Stored data:

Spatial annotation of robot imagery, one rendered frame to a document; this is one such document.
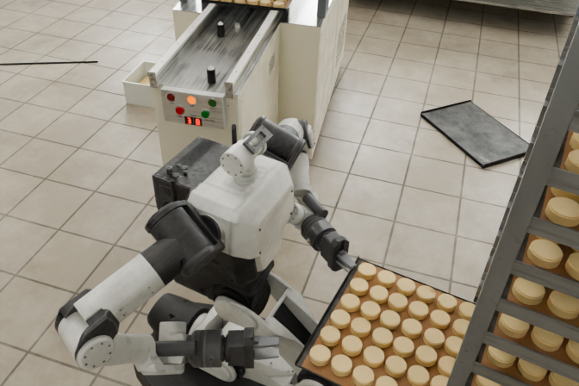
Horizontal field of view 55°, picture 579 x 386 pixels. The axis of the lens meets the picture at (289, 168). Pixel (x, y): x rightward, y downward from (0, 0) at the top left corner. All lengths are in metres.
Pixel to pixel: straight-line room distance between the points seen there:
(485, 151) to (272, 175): 2.19
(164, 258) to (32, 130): 2.49
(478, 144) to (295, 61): 1.30
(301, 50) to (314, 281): 1.07
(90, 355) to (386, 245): 1.74
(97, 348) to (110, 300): 0.10
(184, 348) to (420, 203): 1.84
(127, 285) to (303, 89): 1.78
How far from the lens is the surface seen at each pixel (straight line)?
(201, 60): 2.31
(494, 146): 3.49
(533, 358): 1.08
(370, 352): 1.43
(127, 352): 1.33
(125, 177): 3.09
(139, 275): 1.21
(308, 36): 2.66
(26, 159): 3.38
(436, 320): 1.53
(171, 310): 1.95
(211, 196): 1.32
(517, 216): 0.84
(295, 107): 2.84
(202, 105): 2.09
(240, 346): 1.39
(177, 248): 1.23
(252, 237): 1.32
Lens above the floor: 1.87
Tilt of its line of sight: 38 degrees down
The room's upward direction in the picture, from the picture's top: 2 degrees clockwise
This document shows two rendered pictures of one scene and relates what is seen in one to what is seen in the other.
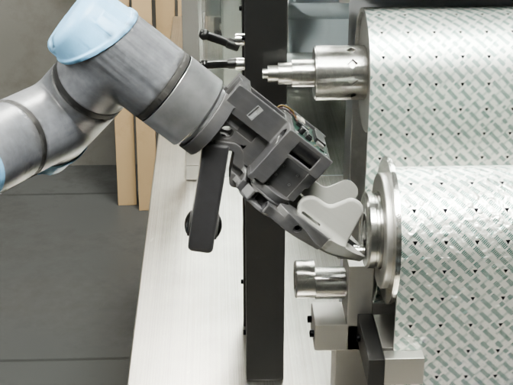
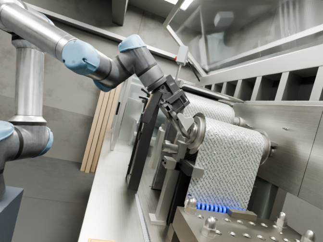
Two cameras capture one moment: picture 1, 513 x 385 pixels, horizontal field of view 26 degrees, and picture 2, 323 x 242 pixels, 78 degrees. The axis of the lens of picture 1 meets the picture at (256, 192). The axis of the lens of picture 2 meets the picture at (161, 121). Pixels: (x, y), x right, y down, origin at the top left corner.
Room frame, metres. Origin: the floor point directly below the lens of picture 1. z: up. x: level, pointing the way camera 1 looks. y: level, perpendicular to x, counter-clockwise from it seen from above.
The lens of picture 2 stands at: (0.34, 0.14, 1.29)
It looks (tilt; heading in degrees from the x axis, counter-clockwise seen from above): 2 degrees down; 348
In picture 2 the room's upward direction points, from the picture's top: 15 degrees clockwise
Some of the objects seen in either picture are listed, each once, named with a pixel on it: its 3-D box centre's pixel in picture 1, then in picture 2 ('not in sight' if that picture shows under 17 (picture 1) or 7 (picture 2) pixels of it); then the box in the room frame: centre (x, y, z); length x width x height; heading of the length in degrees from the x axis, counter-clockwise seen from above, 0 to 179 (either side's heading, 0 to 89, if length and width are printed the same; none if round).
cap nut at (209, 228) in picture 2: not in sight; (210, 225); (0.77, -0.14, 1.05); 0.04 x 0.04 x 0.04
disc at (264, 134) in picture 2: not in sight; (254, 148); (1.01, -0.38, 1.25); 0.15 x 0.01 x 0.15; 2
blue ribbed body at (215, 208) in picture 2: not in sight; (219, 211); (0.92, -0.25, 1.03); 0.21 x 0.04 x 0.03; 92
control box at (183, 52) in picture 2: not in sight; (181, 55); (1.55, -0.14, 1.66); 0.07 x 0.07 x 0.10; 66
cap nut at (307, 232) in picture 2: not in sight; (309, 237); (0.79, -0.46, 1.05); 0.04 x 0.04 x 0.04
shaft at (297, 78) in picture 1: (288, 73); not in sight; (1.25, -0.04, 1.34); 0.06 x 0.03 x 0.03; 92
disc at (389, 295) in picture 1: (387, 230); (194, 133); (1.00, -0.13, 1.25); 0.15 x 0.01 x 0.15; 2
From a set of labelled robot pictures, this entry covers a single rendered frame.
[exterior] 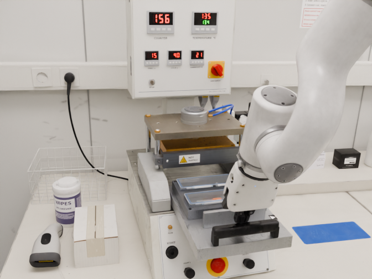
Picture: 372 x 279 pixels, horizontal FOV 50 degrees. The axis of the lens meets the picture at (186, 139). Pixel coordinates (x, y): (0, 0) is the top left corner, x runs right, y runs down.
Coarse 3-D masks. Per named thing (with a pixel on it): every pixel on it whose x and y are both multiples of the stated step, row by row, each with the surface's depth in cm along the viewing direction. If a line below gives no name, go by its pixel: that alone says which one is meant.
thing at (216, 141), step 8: (216, 136) 122; (224, 136) 122; (168, 144) 114; (176, 144) 115; (184, 144) 115; (192, 144) 115; (200, 144) 115; (208, 144) 115; (216, 144) 115; (224, 144) 115; (232, 144) 116
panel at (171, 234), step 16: (160, 224) 104; (176, 224) 105; (160, 240) 103; (176, 240) 104; (176, 256) 104; (192, 256) 105; (240, 256) 108; (256, 256) 109; (176, 272) 104; (208, 272) 106; (224, 272) 106; (240, 272) 108; (256, 272) 109
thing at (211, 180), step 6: (222, 174) 109; (228, 174) 109; (180, 180) 105; (186, 180) 105; (192, 180) 105; (198, 180) 105; (204, 180) 105; (210, 180) 105; (216, 180) 106; (222, 180) 106; (180, 186) 102; (186, 186) 102; (192, 186) 102
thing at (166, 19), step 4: (152, 16) 118; (156, 16) 118; (160, 16) 118; (164, 16) 119; (168, 16) 119; (152, 20) 118; (156, 20) 118; (160, 20) 119; (164, 20) 119; (168, 20) 119
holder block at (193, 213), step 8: (176, 184) 105; (176, 192) 103; (184, 192) 101; (192, 192) 101; (184, 200) 97; (184, 208) 95; (192, 208) 93; (200, 208) 94; (208, 208) 94; (216, 208) 94; (192, 216) 93; (200, 216) 94
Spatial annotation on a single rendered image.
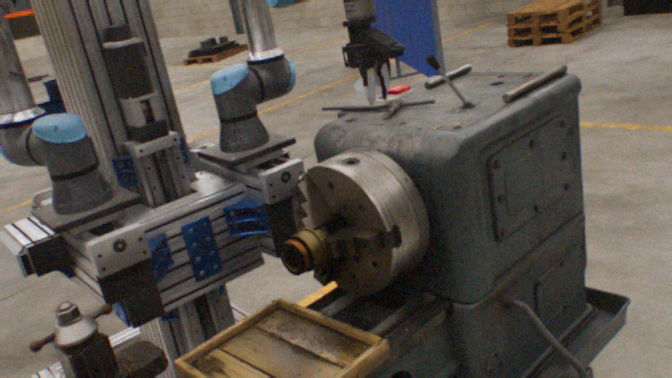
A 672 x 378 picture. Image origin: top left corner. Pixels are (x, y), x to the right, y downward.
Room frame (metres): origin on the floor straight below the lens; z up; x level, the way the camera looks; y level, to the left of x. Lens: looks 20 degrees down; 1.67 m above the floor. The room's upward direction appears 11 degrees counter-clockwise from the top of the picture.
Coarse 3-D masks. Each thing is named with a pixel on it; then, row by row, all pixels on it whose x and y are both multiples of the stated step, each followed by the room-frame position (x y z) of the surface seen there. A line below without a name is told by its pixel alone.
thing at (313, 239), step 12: (300, 240) 1.26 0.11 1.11; (312, 240) 1.26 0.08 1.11; (288, 252) 1.28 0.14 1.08; (300, 252) 1.23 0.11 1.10; (312, 252) 1.24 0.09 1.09; (324, 252) 1.25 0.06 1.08; (288, 264) 1.26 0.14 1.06; (300, 264) 1.23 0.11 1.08; (312, 264) 1.24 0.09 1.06; (324, 264) 1.26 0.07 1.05
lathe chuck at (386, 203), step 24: (312, 168) 1.38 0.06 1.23; (336, 168) 1.32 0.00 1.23; (360, 168) 1.32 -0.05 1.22; (384, 168) 1.33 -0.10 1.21; (336, 192) 1.33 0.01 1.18; (360, 192) 1.27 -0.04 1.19; (384, 192) 1.28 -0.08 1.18; (360, 216) 1.28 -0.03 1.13; (384, 216) 1.24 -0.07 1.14; (408, 216) 1.27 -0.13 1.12; (408, 240) 1.26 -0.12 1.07; (360, 264) 1.31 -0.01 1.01; (384, 264) 1.25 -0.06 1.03; (408, 264) 1.28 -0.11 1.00; (360, 288) 1.32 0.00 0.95
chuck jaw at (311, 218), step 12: (312, 180) 1.39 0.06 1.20; (300, 192) 1.36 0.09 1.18; (312, 192) 1.36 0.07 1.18; (300, 204) 1.36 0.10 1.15; (312, 204) 1.34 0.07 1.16; (324, 204) 1.36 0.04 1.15; (300, 216) 1.34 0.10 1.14; (312, 216) 1.32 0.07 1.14; (324, 216) 1.33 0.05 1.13; (336, 216) 1.39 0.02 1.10; (300, 228) 1.31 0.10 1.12; (312, 228) 1.30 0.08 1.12
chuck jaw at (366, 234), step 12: (348, 228) 1.30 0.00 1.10; (360, 228) 1.28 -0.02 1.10; (396, 228) 1.25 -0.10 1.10; (324, 240) 1.26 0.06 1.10; (336, 240) 1.26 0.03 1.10; (348, 240) 1.24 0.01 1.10; (360, 240) 1.23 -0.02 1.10; (372, 240) 1.22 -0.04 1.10; (384, 240) 1.24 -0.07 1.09; (396, 240) 1.25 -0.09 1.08; (336, 252) 1.25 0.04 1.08; (348, 252) 1.24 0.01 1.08; (360, 252) 1.24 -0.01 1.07; (372, 252) 1.22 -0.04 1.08
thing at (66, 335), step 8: (80, 320) 1.02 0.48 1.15; (88, 320) 1.03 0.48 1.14; (56, 328) 1.01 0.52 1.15; (64, 328) 1.00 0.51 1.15; (72, 328) 1.00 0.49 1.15; (80, 328) 1.01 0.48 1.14; (88, 328) 1.02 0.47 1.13; (96, 328) 1.03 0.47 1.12; (56, 336) 1.00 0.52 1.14; (64, 336) 1.00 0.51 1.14; (72, 336) 1.00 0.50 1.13; (80, 336) 1.00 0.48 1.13; (88, 336) 1.01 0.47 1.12; (56, 344) 1.00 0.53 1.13; (64, 344) 0.99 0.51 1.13; (72, 344) 0.99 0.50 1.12
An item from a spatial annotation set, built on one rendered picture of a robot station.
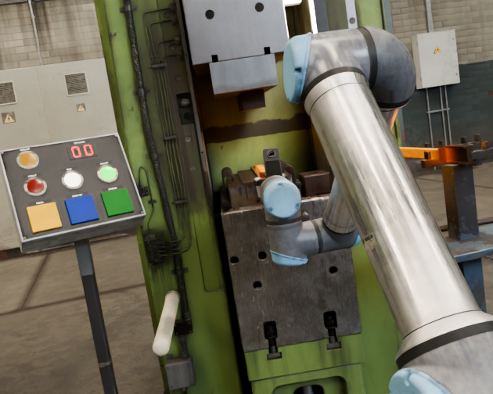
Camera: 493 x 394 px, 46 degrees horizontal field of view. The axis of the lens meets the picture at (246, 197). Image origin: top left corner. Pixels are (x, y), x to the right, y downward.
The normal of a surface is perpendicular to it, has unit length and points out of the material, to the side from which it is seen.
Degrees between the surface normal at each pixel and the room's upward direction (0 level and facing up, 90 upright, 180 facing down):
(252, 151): 90
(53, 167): 60
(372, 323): 90
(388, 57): 96
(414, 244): 53
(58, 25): 90
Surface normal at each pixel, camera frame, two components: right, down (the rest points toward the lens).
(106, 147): 0.33, -0.44
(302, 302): 0.05, 0.13
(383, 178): -0.18, -0.47
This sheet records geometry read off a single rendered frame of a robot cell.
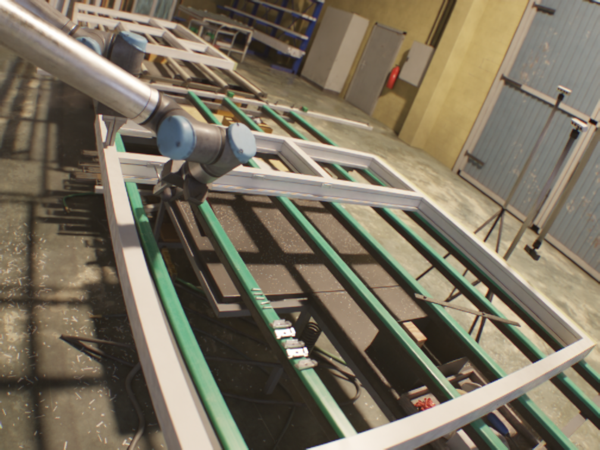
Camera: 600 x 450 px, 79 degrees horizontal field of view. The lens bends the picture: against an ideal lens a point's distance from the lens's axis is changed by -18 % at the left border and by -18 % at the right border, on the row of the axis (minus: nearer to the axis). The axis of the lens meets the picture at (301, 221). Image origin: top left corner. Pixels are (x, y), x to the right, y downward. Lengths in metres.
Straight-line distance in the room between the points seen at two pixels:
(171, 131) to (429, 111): 7.79
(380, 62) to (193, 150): 9.42
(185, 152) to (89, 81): 0.25
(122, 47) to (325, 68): 9.68
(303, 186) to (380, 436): 1.08
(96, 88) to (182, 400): 0.62
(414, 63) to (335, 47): 2.39
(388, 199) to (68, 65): 1.45
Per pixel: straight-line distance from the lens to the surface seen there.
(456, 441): 1.35
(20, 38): 0.87
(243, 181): 1.50
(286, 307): 1.56
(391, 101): 9.70
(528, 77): 7.84
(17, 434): 1.72
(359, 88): 10.49
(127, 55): 1.30
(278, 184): 1.57
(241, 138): 0.97
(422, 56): 9.10
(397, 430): 0.80
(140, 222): 1.18
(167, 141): 0.91
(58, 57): 0.88
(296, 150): 1.90
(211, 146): 0.92
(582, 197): 7.06
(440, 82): 8.45
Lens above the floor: 1.47
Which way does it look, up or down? 25 degrees down
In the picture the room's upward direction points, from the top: 23 degrees clockwise
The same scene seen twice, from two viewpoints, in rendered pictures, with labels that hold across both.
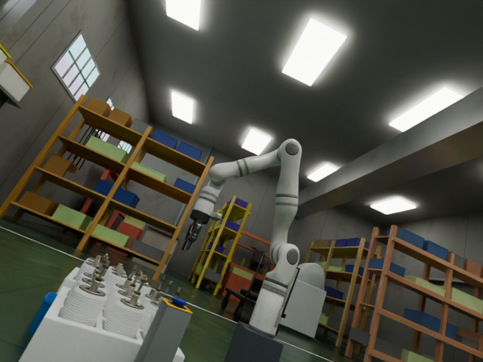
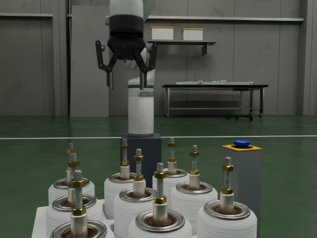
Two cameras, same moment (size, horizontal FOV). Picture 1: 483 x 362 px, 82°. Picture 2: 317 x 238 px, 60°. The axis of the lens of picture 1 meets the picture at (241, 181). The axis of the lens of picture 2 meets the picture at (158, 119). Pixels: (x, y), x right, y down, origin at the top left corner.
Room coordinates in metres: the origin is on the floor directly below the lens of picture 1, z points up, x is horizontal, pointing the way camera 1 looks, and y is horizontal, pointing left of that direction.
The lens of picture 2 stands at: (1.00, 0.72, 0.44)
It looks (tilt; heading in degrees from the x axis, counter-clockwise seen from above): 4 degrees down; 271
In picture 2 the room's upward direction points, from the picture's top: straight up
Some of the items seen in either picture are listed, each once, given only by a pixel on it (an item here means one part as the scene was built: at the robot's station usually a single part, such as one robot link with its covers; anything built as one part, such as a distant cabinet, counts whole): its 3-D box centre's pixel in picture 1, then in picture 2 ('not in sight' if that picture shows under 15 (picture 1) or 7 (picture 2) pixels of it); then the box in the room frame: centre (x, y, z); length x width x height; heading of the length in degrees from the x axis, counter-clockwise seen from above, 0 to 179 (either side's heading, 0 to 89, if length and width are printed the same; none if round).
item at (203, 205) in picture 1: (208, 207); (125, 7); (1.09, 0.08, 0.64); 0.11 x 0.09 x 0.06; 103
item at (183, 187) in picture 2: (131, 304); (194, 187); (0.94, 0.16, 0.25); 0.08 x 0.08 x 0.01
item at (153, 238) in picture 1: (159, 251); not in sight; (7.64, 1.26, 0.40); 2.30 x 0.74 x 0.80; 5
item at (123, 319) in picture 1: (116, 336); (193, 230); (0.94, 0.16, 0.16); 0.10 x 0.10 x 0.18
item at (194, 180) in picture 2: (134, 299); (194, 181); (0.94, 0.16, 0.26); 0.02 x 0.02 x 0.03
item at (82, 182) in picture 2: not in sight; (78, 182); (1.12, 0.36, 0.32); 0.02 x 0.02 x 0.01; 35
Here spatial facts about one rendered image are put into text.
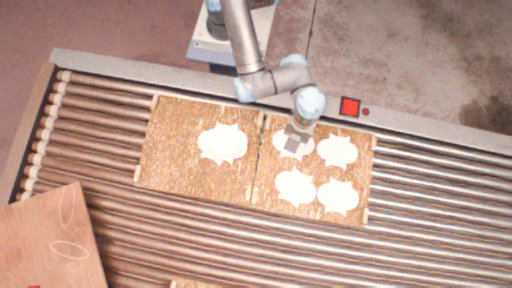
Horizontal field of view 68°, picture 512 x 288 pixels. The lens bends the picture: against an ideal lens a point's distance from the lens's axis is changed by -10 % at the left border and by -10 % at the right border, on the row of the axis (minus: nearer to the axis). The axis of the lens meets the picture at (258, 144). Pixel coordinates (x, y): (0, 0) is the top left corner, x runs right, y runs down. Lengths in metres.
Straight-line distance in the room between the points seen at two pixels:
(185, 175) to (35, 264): 0.58
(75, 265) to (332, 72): 1.93
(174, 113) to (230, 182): 0.33
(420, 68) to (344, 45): 0.54
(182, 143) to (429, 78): 1.89
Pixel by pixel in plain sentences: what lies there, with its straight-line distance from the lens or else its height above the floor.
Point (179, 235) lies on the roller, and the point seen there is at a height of 0.92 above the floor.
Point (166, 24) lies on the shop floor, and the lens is 2.84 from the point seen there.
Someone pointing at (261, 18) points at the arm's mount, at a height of 0.95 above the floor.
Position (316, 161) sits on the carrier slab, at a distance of 1.48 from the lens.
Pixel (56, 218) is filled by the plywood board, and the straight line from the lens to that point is 1.45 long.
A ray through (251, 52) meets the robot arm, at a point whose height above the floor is 1.37.
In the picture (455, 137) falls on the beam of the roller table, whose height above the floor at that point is 0.92.
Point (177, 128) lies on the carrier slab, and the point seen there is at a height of 0.94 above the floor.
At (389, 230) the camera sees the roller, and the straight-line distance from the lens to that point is 1.53.
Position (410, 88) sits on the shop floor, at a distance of 2.82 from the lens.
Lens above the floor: 2.35
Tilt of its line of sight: 73 degrees down
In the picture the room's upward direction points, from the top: 9 degrees clockwise

Description of the task: Beginning with the line that has "(485, 151) to (272, 175): 2.19" and ending with the line that has "(127, 285) to (303, 89): 1.78", set down the lines above exactly and include no others.

Reply:
(485, 151) to (272, 175): 2.19
(164, 258) to (32, 130): 2.49
(478, 144) to (295, 61): 1.30
(301, 50) to (314, 281): 1.07
(90, 355) to (386, 245): 1.74
(97, 348) to (110, 300): 0.10
(184, 348) to (420, 203): 1.84
(127, 285) to (303, 89): 1.78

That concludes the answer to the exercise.